## Your instructions
Give only the lines from the one containing "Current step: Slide" through the end of the material below, exactly as written.

## Supplied material

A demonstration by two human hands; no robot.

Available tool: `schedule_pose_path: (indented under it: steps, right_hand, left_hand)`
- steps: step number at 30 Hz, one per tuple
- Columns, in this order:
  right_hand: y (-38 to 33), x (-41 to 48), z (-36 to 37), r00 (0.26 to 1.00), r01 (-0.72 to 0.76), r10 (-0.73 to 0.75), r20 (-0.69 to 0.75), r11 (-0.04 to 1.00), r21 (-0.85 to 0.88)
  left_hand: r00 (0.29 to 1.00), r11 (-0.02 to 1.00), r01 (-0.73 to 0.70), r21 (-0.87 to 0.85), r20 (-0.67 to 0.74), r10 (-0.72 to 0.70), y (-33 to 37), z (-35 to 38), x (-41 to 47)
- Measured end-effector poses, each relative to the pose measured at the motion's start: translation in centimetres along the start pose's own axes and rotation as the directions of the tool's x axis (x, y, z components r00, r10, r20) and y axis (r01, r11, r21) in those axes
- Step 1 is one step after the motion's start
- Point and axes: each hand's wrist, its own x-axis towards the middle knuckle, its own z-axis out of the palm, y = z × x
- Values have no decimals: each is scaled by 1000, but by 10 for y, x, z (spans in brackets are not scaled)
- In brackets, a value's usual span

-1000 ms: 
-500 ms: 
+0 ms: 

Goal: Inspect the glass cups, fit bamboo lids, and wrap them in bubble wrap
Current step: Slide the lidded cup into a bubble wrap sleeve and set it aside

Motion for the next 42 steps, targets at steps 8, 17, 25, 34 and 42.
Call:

## Written answer
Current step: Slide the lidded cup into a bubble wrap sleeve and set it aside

Motion for the next 42 steps, targets at steps 8, 17, 25, 34 and 42.
Call:

No more is needed for this exercise.